WHAT THIS TASK INVOLVES =
Begin at the line containing "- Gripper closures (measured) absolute" in the data below and go on through the line containing "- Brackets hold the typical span", repeating each line exactly; include both ends and no other line.

'''

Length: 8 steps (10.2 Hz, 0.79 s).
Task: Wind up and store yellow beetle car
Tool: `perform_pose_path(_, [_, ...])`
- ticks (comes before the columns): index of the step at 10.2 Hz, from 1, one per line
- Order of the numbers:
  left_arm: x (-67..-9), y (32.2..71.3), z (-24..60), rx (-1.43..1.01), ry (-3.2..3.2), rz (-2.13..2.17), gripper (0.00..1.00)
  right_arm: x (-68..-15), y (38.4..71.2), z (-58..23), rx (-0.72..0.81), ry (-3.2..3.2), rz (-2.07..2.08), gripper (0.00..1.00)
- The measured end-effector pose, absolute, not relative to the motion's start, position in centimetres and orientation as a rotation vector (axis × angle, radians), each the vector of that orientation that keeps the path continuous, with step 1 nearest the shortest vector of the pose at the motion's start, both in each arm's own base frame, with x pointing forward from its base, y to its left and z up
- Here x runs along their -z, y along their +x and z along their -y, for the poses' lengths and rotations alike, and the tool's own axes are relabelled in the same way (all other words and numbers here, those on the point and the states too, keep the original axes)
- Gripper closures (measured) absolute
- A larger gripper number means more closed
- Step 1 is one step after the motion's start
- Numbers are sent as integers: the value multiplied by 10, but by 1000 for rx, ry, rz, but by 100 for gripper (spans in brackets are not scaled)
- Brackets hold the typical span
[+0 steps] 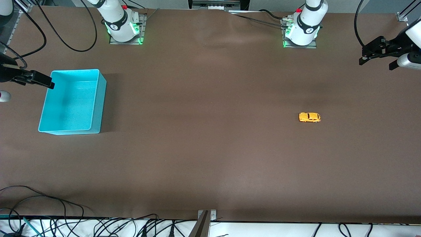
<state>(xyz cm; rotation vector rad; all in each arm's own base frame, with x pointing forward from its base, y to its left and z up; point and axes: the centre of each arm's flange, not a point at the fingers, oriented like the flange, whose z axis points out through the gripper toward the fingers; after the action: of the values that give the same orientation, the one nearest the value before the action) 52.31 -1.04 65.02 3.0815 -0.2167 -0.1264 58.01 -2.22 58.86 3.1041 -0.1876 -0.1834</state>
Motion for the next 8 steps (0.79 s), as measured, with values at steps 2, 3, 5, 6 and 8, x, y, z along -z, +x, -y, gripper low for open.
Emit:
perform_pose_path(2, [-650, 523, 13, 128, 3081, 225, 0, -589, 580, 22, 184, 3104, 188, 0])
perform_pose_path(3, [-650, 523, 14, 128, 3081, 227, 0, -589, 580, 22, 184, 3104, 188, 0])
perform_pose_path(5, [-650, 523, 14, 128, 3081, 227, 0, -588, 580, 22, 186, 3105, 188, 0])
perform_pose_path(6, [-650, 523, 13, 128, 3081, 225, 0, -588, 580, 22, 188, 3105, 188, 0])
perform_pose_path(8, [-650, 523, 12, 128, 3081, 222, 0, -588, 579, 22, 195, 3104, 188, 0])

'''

WRITTEN SOLUTION =
- Gripper closures (measured) absolute
- A larger gripper number means more closed
- Step 1 is one step after the motion's start
- Numbers are sent as integers: the value multiplied by 10, but by 1000 for rx, ry, rz, but by 100 for gripper (spans in brackets are not scaled)
- Brackets hold the typical span

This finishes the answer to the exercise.